She spent her childhood in the Blue Palace in Warsaw and Powązki. Since 1784 to 1793 Maria was married to Duke Louis of Württemberg, who became the Hetman of the Lithuanian Army in the 1792 war against Russia. Maria divorced him when his betrayal of the Polish-Lithuanian Commonwealth became known.
Maria"s only son, Duke Adam of Württemberg, remained with his father and was raised in an atmosphere prejudiced against his mother and Poland.
Following her divorce, Maria lived mostly in Warsaw, and since 1798 to 1804 spent winters in Vienna and summers at Puławy. Between 1808-1816 she hosted her literary salon in Warsaw (Blue Saturdays).

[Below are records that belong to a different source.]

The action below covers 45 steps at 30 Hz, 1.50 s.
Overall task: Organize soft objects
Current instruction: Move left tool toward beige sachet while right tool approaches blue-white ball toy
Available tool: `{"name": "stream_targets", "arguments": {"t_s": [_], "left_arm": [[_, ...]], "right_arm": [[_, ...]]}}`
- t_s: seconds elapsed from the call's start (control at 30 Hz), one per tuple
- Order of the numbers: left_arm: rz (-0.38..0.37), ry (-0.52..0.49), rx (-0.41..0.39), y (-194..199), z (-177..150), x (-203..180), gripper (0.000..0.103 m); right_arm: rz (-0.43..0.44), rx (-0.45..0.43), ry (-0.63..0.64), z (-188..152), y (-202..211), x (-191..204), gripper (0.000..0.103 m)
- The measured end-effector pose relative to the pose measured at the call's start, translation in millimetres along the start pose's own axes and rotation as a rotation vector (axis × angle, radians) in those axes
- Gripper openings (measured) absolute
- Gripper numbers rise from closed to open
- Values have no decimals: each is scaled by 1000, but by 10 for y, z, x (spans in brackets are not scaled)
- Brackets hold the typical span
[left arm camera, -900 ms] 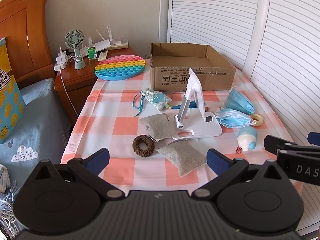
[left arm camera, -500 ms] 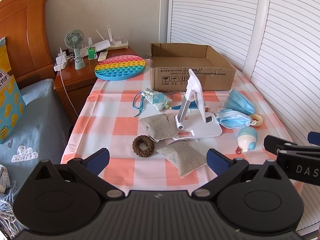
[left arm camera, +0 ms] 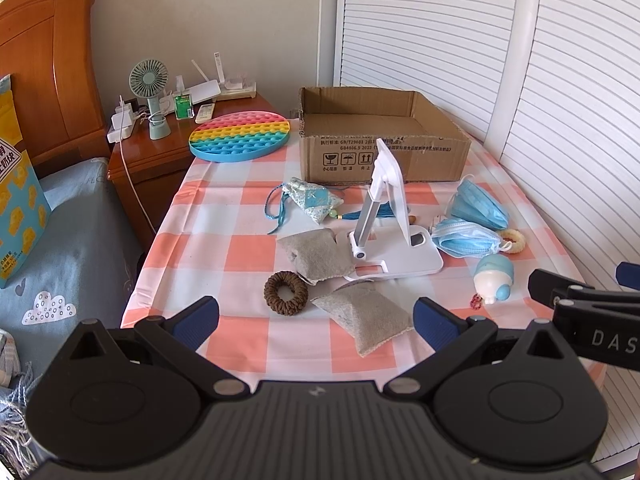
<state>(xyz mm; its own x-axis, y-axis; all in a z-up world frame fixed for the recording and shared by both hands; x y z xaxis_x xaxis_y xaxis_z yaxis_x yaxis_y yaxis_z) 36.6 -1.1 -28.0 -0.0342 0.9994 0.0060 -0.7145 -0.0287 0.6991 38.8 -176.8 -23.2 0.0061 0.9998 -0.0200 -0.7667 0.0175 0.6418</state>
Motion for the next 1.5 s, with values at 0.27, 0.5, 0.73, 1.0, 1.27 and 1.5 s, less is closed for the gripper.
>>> {"name": "stream_targets", "arguments": {"t_s": [0.27, 0.5, 0.73, 1.0, 1.27, 1.5], "left_arm": [[0, -8, -8, -3, 9, -20, 103], [-11, -34, -22, -34, 27, -40, 103], [-35, -76, -48, -120, 4, -24, 103], [-63, -114, -23, -314, -102, 54, 103], [-104, -140, 7, -458, -217, 25, 103], [-144, -158, 5, -523, -254, 5, 103]], "right_arm": [[1, -5, -3, 9, -1, -15, 103], [8, -25, 4, 24, -12, -27, 103], [62, -77, 21, 37, -47, -35, 103], [113, -98, 59, -43, -180, -80, 103], [104, -55, 76, -220, -451, -184, 103], [114, -37, 92, -322, -757, -171, 103]]}}
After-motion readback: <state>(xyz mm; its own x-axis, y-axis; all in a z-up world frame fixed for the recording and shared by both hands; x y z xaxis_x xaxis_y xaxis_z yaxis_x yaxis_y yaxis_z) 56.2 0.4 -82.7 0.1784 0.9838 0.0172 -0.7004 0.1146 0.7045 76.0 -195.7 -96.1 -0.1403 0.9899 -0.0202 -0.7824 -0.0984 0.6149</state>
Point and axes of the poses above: each gripper's, at about its wrist camera, not at the fingertips, and y roughly against the way its jaws point, x to its left, z to its top, the point moved 5 cm from there along -y, roughly the way its jaws point, and after that the axes turned 2 degrees about z, right-handed, at the moved point
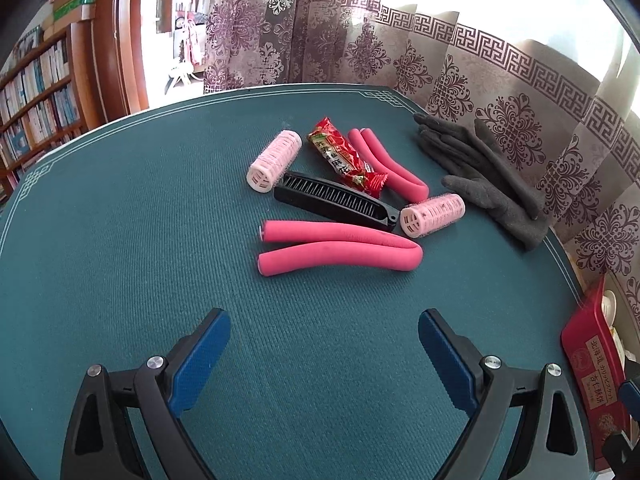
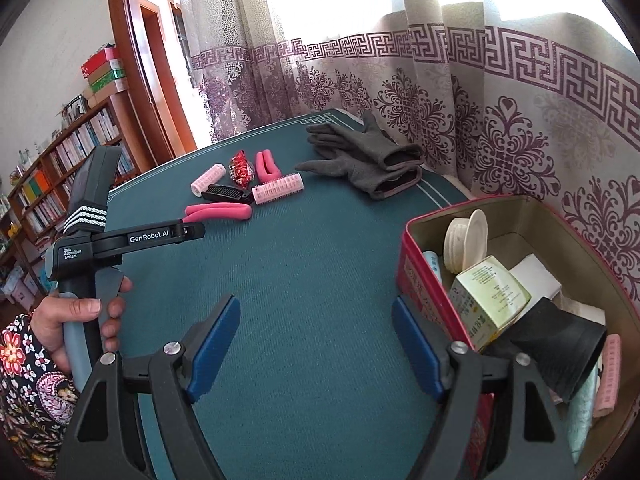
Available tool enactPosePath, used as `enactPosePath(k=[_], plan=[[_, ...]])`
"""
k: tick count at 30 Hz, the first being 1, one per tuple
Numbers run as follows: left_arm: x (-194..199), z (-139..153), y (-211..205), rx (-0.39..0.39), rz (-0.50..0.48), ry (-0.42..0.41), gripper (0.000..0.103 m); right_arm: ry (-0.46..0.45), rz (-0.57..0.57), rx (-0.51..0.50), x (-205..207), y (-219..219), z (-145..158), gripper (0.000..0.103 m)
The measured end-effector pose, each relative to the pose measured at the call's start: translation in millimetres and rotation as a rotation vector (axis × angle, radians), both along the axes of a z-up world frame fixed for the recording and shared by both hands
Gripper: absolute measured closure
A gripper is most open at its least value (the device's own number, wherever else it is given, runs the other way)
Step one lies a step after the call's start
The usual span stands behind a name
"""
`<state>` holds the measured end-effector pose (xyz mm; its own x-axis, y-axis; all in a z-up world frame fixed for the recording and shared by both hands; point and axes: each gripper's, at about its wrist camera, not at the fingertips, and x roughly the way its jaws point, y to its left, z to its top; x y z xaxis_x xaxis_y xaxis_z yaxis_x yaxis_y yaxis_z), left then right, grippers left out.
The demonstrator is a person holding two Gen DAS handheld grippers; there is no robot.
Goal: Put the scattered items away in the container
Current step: 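Move both open tools back from the tin toward the remaining items, then grasp the bent pink foam roller with the left tool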
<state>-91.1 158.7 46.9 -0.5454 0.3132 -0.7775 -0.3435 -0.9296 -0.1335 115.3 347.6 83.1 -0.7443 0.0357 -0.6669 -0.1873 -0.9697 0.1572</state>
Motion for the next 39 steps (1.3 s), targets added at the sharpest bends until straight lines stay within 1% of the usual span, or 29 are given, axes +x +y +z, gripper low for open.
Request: enactPosePath(k=[6, 13, 19, 24, 27, 29, 37, 39], plan=[[-26, -5, -4, -0.047, 0.012, 0.007, 0.007, -0.031, 0.025, -0.006, -10, -7, -11, 0.022], [-50, 2, -9, -0.023, 0.013, 0.032, 0.007, -0.073, 0.034, -0.029, -24, -7, -26, 0.022], [-80, -2, -13, -0.052, 0.08, 0.04, 0.007, -0.097, 0.046, -0.036, -33, -11, -35, 0.022], [-95, -15, -18, -0.069, 0.114, 0.005, 0.007, -0.113, 0.051, -0.044, -36, -12, -39, 0.022], [-91, -18, -20, -0.057, 0.103, 0.006, 0.006, -0.117, 0.051, -0.045, -37, -13, -41, 0.022], [-85, -19, -19, -0.042, 0.078, -0.003, 0.006, -0.118, 0.048, -0.047, -37, -13, -41, 0.022], [-39, -19, -1, -0.048, -0.068, -0.009, 0.007, -0.117, 0.044, -0.057, -35, -12, -42, 0.022], [-27, -17, 5, -0.054, -0.098, 0.002, 0.006, -0.117, 0.043, -0.061, -34, -12, -42, 0.022]])
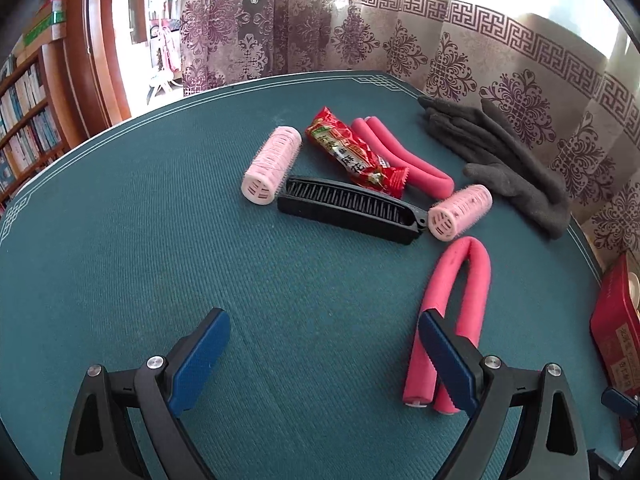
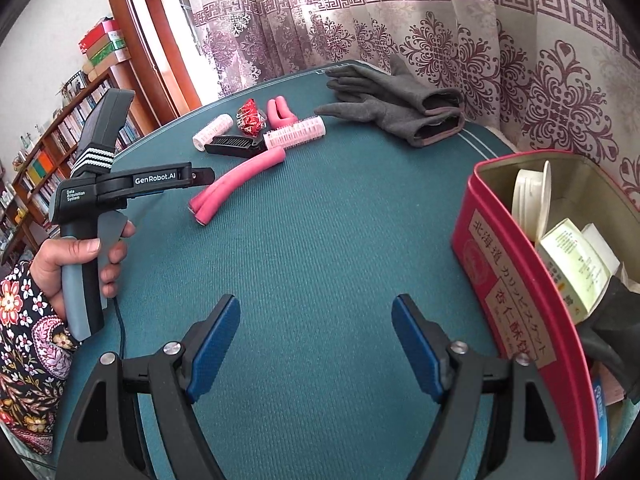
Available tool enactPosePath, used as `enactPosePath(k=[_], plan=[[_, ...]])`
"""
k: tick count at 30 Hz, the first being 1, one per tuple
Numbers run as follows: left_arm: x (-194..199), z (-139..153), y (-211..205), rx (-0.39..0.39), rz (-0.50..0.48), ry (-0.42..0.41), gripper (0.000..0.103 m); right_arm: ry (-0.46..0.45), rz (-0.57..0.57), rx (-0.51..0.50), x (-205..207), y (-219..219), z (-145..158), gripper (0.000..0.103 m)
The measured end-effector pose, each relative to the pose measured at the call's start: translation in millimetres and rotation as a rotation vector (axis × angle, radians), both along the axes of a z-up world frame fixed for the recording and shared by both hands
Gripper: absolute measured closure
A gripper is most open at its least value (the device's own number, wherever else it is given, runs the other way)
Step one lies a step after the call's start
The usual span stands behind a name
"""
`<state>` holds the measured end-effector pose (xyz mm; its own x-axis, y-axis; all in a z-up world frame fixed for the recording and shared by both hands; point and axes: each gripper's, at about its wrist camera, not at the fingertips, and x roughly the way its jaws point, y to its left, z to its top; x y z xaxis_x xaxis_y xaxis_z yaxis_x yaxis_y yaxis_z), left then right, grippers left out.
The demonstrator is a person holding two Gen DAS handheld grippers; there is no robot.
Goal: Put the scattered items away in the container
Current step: 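Grasp the bent pink foam roller with the left tool, then grasp the pink mesh hair roller with the right tool while the left holds the foam roller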
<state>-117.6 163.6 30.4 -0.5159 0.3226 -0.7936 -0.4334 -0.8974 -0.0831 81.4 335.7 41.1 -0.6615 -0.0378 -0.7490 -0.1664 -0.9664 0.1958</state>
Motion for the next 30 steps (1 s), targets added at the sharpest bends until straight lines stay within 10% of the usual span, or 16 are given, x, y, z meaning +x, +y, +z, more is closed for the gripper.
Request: enactPosePath(k=[12, 17, 30], plan=[[27, 13, 47, 0.007, -0.141, 0.06, 0.01, 0.001, -0.006, -0.014, 2, 2, -1, 0.022], [21, -4, 65, -0.032, -0.171, 0.008, 0.063, -0.006, -0.013, -0.019, 1, 5, -3, 0.022], [37, 15, 19, 0.037, -0.063, 0.055, 0.066, 0.014, 0.012, -0.04, -49, 12, 11, 0.022]])
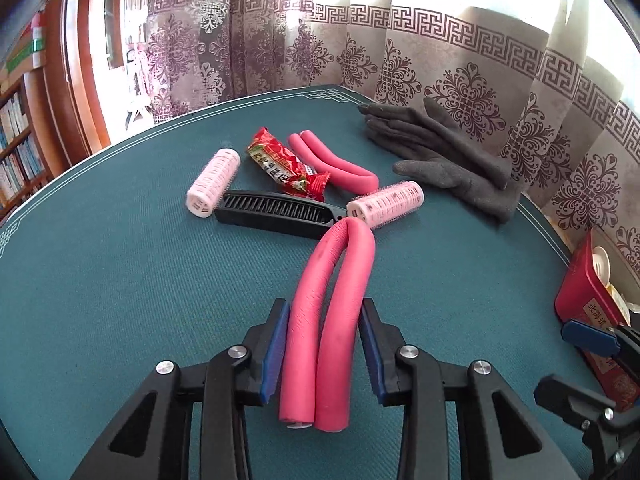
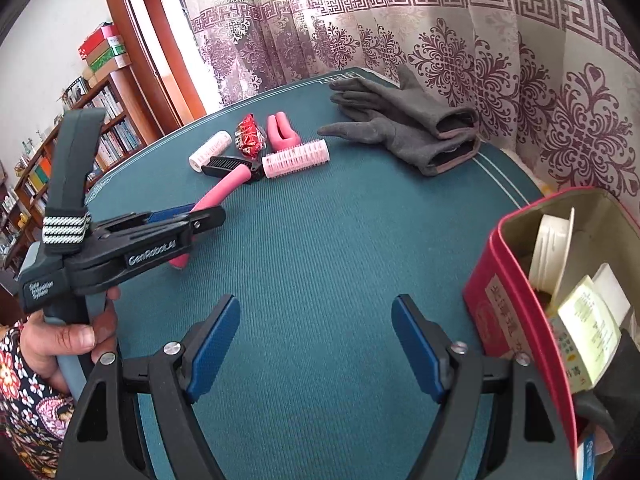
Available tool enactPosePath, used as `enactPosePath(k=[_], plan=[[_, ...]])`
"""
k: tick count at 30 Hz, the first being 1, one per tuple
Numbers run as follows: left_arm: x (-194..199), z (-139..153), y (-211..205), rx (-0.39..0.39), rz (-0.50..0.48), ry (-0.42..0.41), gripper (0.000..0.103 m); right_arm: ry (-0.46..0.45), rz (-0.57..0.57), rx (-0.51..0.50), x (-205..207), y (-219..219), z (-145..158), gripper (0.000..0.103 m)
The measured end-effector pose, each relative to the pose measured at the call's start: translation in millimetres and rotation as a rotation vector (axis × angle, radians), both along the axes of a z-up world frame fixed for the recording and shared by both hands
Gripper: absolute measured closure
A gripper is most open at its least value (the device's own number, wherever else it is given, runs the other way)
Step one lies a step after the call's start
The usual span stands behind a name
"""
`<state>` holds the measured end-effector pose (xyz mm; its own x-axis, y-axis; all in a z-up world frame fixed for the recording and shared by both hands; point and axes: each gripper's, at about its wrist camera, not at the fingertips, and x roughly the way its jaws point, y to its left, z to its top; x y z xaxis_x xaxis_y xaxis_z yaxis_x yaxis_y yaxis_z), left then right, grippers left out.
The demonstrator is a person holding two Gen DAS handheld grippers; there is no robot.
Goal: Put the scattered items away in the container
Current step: 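Grasp the pink mesh hair roller with the right tool while the left holds the foam roller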
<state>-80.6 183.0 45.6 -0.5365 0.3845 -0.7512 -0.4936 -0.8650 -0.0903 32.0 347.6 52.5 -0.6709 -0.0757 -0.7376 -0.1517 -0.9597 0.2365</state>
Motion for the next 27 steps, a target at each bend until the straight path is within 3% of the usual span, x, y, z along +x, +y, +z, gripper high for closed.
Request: enactPosePath(k=[5, 13, 27], plan=[[-5, 2, -31, 0.032, 0.08, -0.015, 0.066, -0.016, -0.011, -0.055, -48, 4, -2, 0.022], [-17, -12, -51, 0.059, 0.139, -0.057, 0.066, -0.059, -0.035, -0.027, -123, 5, -17, 0.022], [-21, -19, -53, 0.074, 0.141, -0.074, 0.066, -0.044, 0.024, 0.119, -173, -7, -26, 0.021]])
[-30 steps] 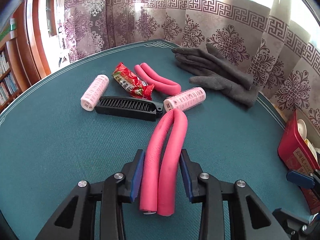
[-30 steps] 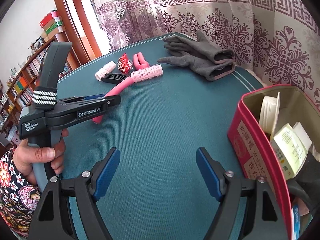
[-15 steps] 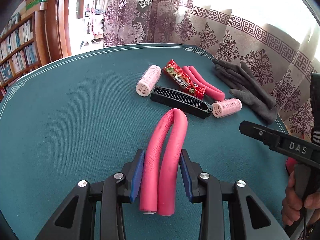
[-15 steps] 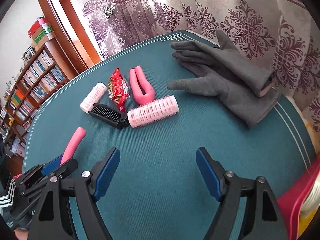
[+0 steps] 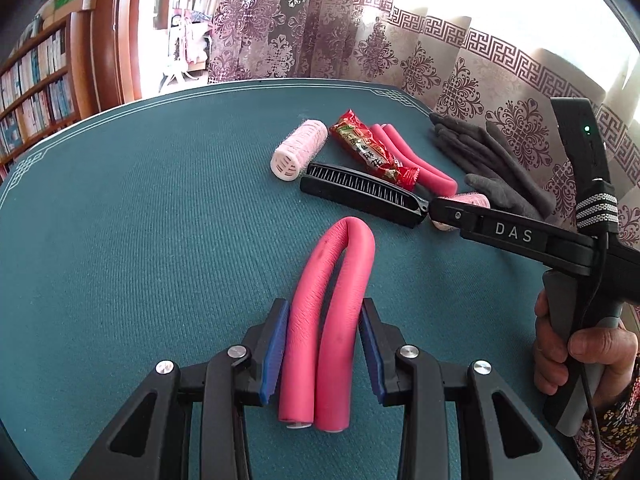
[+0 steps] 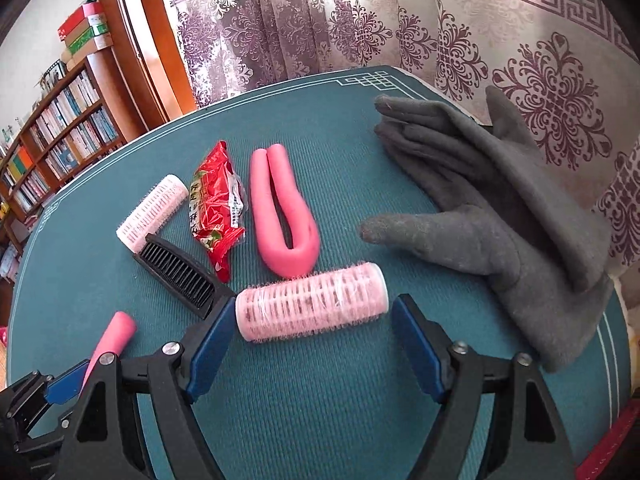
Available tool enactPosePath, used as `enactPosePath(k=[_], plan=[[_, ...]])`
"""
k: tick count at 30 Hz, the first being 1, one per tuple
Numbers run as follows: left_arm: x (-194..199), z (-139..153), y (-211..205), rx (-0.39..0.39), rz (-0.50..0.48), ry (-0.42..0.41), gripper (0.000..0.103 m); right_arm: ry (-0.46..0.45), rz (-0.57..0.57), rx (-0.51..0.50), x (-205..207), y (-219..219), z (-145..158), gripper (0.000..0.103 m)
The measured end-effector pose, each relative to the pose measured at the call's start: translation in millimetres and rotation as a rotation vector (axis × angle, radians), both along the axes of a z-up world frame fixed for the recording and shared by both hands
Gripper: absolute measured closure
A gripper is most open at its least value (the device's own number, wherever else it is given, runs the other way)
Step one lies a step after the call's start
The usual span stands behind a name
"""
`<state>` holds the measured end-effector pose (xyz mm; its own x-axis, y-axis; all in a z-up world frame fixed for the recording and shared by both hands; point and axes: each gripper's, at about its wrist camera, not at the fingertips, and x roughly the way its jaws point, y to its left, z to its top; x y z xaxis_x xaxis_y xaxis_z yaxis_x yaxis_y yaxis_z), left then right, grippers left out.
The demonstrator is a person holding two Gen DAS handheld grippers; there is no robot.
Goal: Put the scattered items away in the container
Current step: 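Grasp the pink mesh hair roller with the right tool while the left holds the foam roller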
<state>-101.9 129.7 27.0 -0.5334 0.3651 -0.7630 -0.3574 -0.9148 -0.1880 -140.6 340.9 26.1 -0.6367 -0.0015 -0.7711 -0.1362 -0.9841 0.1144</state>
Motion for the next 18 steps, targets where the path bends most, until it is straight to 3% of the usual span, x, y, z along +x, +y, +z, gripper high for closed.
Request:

Her guests included Julian Ursyn Niemcewicz. She attended meetings of the Xs Society (Towarzystwo Iksów).
In 1816 she published Malvina, or the Heart"s Intuition, considered Poland"s first psychological novel.
Charmed with the picturesque village of Pilica she bought it and remodelled its landscape garden. The park in Pilica was considered among the most beautiful in Europe, and rivalled other parks in Poland: Powązki (established by Maria"s mother) and Helena Radziwiłł"s Arkadia. Maria hired Franciszek Lessel as her land agent.
Maria Wirtemberska was an active philanthropist.
She provided education and published calendars for the peasants. Following the November Uprising Maria moved to Sieniawa, then in Galicia.